→ Task
Copy, word for word, each line of the data below from the first through the line containing "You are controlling", and stop there.

[Data for this exercise Boundary: Start]

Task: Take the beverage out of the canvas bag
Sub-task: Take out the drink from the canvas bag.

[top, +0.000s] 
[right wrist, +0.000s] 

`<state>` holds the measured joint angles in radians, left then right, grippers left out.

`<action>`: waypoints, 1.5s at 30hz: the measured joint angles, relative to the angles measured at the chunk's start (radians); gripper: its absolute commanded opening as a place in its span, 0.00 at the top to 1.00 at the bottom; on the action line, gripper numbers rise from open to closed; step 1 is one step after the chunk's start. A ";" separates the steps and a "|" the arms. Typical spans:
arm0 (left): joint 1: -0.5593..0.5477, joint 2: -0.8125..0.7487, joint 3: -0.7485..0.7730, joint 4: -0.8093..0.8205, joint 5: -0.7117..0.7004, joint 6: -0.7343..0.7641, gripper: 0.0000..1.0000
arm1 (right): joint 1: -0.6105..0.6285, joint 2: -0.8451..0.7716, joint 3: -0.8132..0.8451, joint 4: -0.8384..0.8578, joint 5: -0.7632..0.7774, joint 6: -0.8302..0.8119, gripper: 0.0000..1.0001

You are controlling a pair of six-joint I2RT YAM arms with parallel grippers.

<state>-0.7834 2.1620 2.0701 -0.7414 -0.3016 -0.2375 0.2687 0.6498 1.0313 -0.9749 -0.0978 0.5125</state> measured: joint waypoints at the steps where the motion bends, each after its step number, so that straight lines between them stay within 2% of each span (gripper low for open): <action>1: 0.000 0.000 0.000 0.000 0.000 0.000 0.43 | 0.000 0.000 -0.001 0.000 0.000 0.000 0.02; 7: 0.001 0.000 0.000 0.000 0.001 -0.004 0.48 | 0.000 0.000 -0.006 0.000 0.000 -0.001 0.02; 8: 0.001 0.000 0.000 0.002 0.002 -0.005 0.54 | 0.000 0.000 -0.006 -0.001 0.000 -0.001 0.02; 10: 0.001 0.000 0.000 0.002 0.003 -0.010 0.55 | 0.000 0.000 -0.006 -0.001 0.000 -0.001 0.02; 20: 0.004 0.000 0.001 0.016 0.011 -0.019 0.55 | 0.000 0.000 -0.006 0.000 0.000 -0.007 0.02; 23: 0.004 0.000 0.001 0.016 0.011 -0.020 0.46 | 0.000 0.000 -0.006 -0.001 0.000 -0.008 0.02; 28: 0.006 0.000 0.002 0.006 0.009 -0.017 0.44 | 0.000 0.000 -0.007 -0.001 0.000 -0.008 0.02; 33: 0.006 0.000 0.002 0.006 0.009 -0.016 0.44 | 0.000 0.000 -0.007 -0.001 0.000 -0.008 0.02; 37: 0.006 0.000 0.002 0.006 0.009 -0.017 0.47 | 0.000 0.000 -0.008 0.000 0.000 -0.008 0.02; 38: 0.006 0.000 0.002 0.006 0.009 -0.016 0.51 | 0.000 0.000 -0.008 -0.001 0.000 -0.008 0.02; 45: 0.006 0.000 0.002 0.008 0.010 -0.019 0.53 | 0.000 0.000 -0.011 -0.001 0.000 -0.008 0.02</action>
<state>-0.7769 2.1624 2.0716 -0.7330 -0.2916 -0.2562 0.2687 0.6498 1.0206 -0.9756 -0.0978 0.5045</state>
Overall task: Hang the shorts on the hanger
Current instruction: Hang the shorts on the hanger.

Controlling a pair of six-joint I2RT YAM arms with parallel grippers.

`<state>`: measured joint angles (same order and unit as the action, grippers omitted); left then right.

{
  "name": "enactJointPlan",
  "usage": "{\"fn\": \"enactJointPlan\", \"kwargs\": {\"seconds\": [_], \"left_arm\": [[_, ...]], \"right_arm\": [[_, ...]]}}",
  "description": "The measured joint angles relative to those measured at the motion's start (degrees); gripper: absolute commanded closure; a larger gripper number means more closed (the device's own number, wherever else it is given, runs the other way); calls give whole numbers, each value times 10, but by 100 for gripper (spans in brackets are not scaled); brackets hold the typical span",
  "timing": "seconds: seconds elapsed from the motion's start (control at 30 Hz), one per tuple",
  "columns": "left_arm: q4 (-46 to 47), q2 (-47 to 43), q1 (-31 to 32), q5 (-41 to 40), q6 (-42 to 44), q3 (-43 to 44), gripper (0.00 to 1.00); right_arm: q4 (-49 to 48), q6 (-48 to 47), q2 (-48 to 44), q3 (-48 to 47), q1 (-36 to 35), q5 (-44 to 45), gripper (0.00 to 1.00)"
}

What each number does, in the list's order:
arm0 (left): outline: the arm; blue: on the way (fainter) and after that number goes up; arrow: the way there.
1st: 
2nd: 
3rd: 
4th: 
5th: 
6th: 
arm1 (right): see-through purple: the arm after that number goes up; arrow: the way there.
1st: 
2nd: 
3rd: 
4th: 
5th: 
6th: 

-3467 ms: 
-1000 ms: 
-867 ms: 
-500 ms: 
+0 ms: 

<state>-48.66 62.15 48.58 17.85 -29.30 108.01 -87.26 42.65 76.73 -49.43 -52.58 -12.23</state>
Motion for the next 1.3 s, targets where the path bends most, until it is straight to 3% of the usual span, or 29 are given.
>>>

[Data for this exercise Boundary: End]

→ Answer to this task
Task: Take the beverage out of the canvas bag
Sub-task: Take out the drink from the canvas bag.

[top, +0.000s] 
[right wrist, +0.000s] 

`<state>` holds the measured joint angles in radians, left then right, grippers left out.

`<action>`: waypoints, 1.5s at 30hz: the measured joint angles, relative to the angles measured at the chunk's start (radians); gripper: its absolute commanded opening as a place in its span, 0.00 at the top to 1.00 at the bottom; on the action line, gripper numbers rise from open to closed; step 1 is one step after the chunk's start. A ";" separates the steps and a "|" the arms. Typical spans:
arm0 (left): joint 1: -0.5593..0.5477, joint 2: -0.8125..0.7487, joint 3: -0.7485..0.7730, joint 4: -0.8093..0.8205, joint 5: -0.7117..0.7004, joint 6: -0.7343..0.7641, gripper: 0.0000..1.0000
arm1 (right): joint 1: -0.6105..0.6285, joint 2: -0.8451..0.7716, joint 3: -0.8132..0.8451, joint 4: -0.8384..0.8578, joint 5: -0.7632..0.7774, joint 6: -0.8302..0.8119, gripper: 0.0000..1.0001

You are controlling a pair of six-joint I2RT YAM arms with parallel grippers.

Now the exercise is complete.